**Exercise description**
With every picture left out, give the data below back exactly.

**Provided material**
#####

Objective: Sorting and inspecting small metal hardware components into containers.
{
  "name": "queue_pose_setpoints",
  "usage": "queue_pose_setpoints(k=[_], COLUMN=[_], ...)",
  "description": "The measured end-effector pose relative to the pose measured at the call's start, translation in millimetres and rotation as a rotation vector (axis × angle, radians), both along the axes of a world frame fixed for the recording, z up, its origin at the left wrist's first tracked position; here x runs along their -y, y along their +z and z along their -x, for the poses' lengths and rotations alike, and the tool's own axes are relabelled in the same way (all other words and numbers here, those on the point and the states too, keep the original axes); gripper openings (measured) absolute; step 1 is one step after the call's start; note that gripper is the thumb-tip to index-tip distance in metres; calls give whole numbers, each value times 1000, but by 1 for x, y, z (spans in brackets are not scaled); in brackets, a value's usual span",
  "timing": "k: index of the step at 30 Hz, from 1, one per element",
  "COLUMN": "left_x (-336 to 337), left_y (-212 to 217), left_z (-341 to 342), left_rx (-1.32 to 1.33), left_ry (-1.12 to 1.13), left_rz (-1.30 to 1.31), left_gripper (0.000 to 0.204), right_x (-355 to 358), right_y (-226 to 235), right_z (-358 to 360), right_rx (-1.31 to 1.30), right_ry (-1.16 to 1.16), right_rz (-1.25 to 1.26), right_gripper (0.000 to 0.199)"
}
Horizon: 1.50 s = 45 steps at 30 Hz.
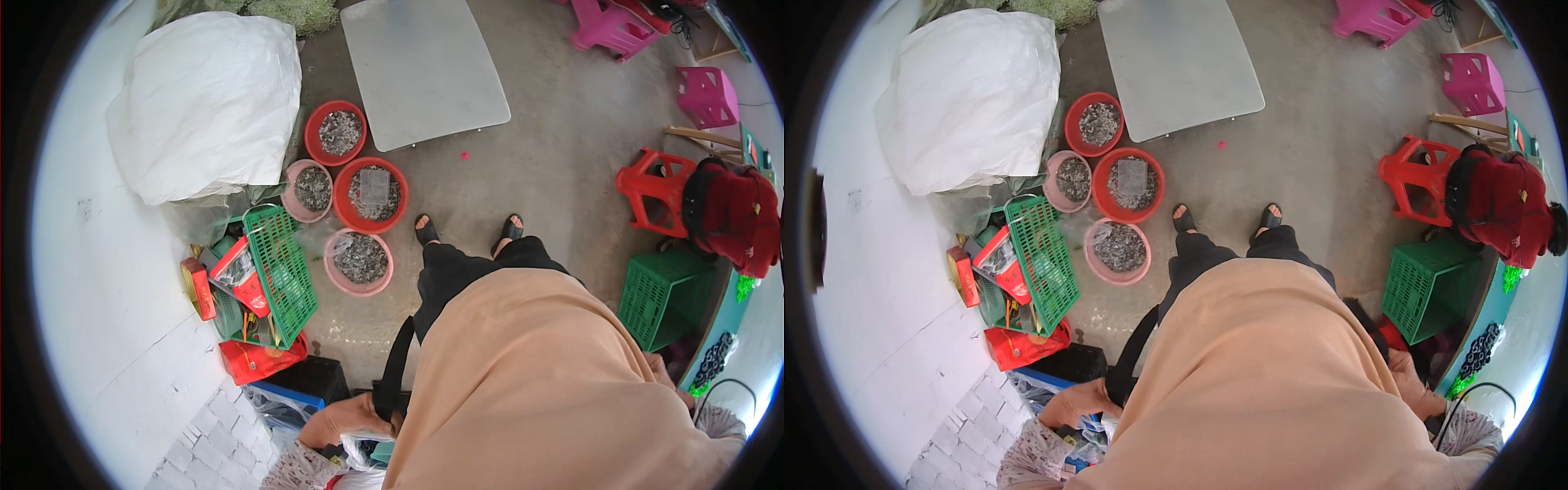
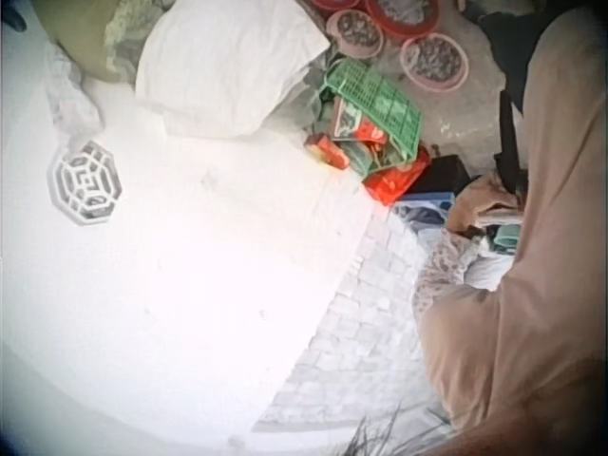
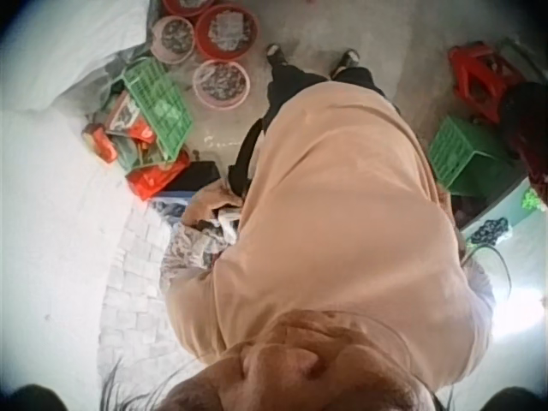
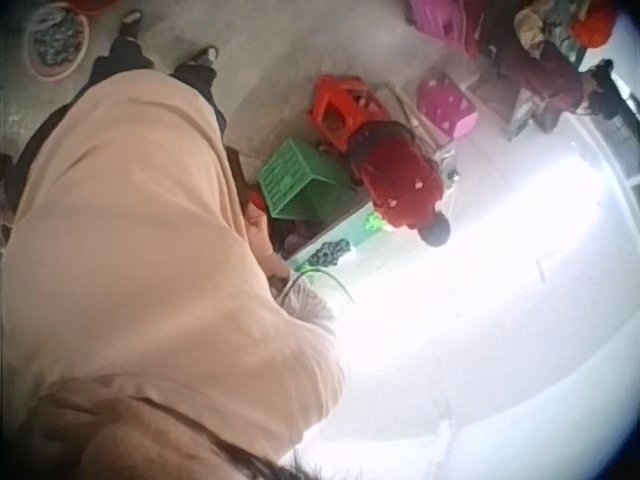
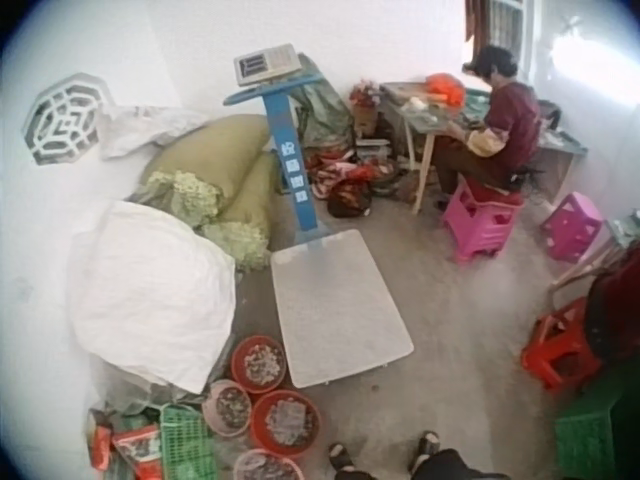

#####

**Exercise output**
Objective: Sorting and inspecting small metal hardware components into containers.
{
  "name": "queue_pose_setpoints",
  "usage": "queue_pose_setpoints(k=[_], COLUMN=[_], ...)",
  "description": "The measured end-effector pose relative to the pose measured at the call's start, translation in millimetres and rotation as a rotation vector (axis × angle, radians), both along the axes of a world frame fixed for the recording, z up, its origin at the left wrist's first tracked position; here x runs along their -y, y along their +z and z along their -x, for the poses' lengths and rotations alike, and the tool's own axes are relabelled in the same way (all other words and numbers here, those on the point and the states too, keep the original axes); gripper openings (measured) absolute; step 1 is one step after the call's start; note that gripper is the thumb-tip to index-tip distance in metres; calls give whole numbers, each value times 1000, but by 1 for x, y, z (spans in brackets are not scaled); in brackets, a value's usual span",
  "timing": "k: index of the step at 30 Hz, from 1, one per element",
  "COLUMN": "left_x (-336 to 337), left_y (-212 to 217), left_z (-341 to 342), left_rx (-1.32 to 1.33), left_ry (-1.12 to 1.13), left_rz (-1.30 to 1.31), left_gripper (0.000 to 0.204), right_x (-355 to 358), right_y (-226 to 235), right_z (-358 to 360), right_rx (-1.31 to 1.30), right_ry (-1.16 to 1.16), right_rz (-1.25 to 1.26), right_gripper (0.000 to 0.199)"
}
Horizon: 1.50 s = 45 steps at 30 Hz.

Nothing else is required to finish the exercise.